** Description of the task **
Without changing a word, repeat the data, and include no pictures.

** Dataset excerpt **

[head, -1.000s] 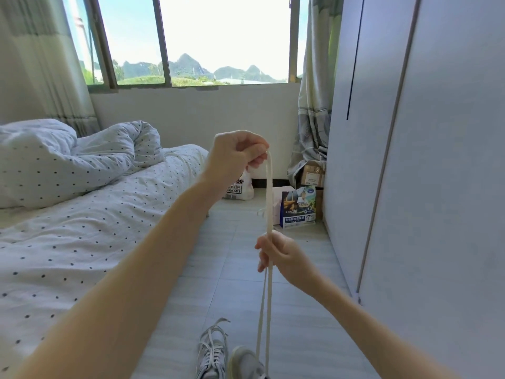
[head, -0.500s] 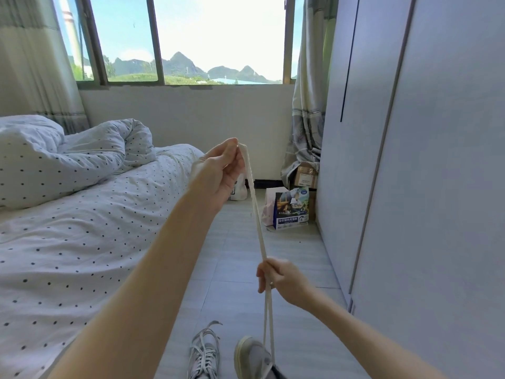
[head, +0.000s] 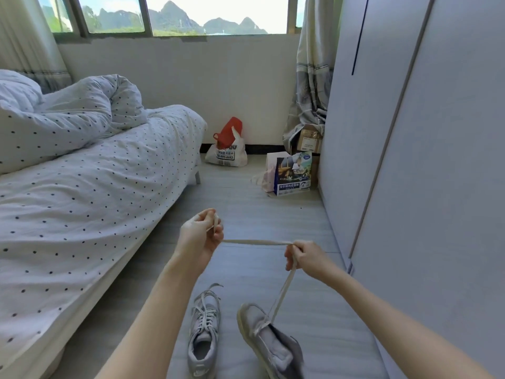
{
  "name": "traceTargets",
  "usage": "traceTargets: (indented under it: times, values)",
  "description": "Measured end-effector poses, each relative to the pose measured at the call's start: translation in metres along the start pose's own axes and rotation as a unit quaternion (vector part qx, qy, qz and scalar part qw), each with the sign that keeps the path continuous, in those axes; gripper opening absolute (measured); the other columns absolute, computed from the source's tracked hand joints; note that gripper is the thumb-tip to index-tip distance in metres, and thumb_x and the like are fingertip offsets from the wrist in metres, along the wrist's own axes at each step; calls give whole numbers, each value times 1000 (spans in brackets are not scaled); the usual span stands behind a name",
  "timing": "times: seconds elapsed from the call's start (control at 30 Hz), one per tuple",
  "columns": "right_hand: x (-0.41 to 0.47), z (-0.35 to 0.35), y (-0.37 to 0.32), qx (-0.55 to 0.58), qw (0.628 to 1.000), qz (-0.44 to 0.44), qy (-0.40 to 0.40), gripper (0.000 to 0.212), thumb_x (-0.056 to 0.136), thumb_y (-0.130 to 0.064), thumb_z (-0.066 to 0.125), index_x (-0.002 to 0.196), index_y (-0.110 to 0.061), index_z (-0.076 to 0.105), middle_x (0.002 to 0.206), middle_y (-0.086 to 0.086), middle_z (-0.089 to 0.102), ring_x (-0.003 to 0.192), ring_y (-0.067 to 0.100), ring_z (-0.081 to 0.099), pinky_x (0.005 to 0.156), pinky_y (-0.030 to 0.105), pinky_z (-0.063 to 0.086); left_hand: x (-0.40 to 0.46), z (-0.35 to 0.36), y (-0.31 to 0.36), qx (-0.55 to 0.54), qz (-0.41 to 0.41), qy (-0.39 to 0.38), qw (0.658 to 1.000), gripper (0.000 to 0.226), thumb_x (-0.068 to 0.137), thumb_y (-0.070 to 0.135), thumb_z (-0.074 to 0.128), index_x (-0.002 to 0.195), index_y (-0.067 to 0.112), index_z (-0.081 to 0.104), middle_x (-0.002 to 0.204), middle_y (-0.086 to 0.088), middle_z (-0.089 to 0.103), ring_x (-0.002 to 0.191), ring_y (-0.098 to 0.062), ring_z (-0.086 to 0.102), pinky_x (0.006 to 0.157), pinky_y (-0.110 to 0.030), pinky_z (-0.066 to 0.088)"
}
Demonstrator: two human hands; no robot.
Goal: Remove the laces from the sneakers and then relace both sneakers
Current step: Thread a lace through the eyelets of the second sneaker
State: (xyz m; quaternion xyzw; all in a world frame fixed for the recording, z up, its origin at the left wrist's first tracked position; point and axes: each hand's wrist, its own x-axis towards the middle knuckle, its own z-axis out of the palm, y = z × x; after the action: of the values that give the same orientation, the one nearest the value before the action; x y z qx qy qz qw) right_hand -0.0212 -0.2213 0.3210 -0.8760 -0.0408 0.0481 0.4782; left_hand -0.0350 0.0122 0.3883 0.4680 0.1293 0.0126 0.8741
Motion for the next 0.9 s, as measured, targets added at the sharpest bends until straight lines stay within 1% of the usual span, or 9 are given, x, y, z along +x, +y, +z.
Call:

** Answer section **
[head, -1.000s] 
[head, -0.500s] 
[head, +0.000s] 
{
  "name": "traceTargets",
  "usage": "traceTargets: (indented under it: times, values)",
  "description": "Measured end-effector poses, each relative to the pose measured at the call's start: translation in metres along the start pose's own axes and rotation as a unit quaternion (vector part qx, qy, qz and scalar part qw), each with the sign that keeps the path continuous, in those axes; gripper opening absolute (measured); the other columns absolute, computed from the source's tracked hand joints; note that gripper is the thumb-tip to index-tip distance in metres, and thumb_x and the like are fingertip offsets from the wrist in metres, along the wrist's own axes at each step; calls give whole numbers, each value times 1000 (spans in brackets are not scaled); the usual span stands behind a name",
  "timing": "times: seconds elapsed from the call's start (control at 30 Hz), one per tuple",
  "columns": "right_hand: x (-0.41 to 0.47), z (-0.35 to 0.35), y (-0.37 to 0.32), qx (-0.55 to 0.58), qw (0.628 to 1.000), qz (-0.44 to 0.44), qy (-0.40 to 0.40), gripper (0.000 to 0.212), thumb_x (-0.056 to 0.136), thumb_y (-0.130 to 0.064), thumb_z (-0.066 to 0.125), index_x (-0.002 to 0.196), index_y (-0.110 to 0.061), index_z (-0.076 to 0.105), middle_x (0.002 to 0.206), middle_y (-0.086 to 0.086), middle_z (-0.089 to 0.102), ring_x (-0.003 to 0.192), ring_y (-0.067 to 0.100), ring_z (-0.081 to 0.099), pinky_x (0.005 to 0.156), pinky_y (-0.030 to 0.105), pinky_z (-0.063 to 0.086); left_hand: x (-0.40 to 0.46), z (-0.35 to 0.36), y (-0.31 to 0.36), qx (-0.55 to 0.54), qz (-0.41 to 0.41), qy (-0.39 to 0.38), qw (0.658 to 1.000), gripper (0.000 to 0.226), thumb_x (-0.068 to 0.137), thumb_y (-0.070 to 0.135), thumb_z (-0.074 to 0.128), index_x (-0.002 to 0.195), index_y (-0.067 to 0.112), index_z (-0.081 to 0.104), middle_x (-0.002 to 0.204), middle_y (-0.086 to 0.088), middle_z (-0.089 to 0.103), ring_x (-0.002 to 0.191), ring_y (-0.098 to 0.062), ring_z (-0.086 to 0.102), pinky_x (0.006 to 0.157), pinky_y (-0.110 to 0.030), pinky_z (-0.066 to 0.088)"
}
Demonstrator: two human hands; no robot.
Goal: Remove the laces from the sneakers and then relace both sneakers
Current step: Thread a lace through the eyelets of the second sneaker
State: (xyz m; quaternion xyzw; all in a world frame fixed for the recording, z up, its origin at the left wrist's first tracked position; point and axes: each hand's wrist, its own x-axis towards the middle knuckle, its own z-axis out of the palm, y = z × x; after the action: of the values that give the same orientation, the one nearest the value before the action; x y z qx qy qz qw) right_hand -0.0212 -0.2213 0.3210 -0.8760 -0.0408 0.0481 0.4782; left_hand -0.0350 0.0122 0.3883 0.4680 0.1293 0.0126 0.8741
Motion for the next 0.9 s, as measured, targets added at the sharpest bends until straight lines stay within 1% of the usual span, or 9 are given, x, y, z along +x, +y, +z.
Call:

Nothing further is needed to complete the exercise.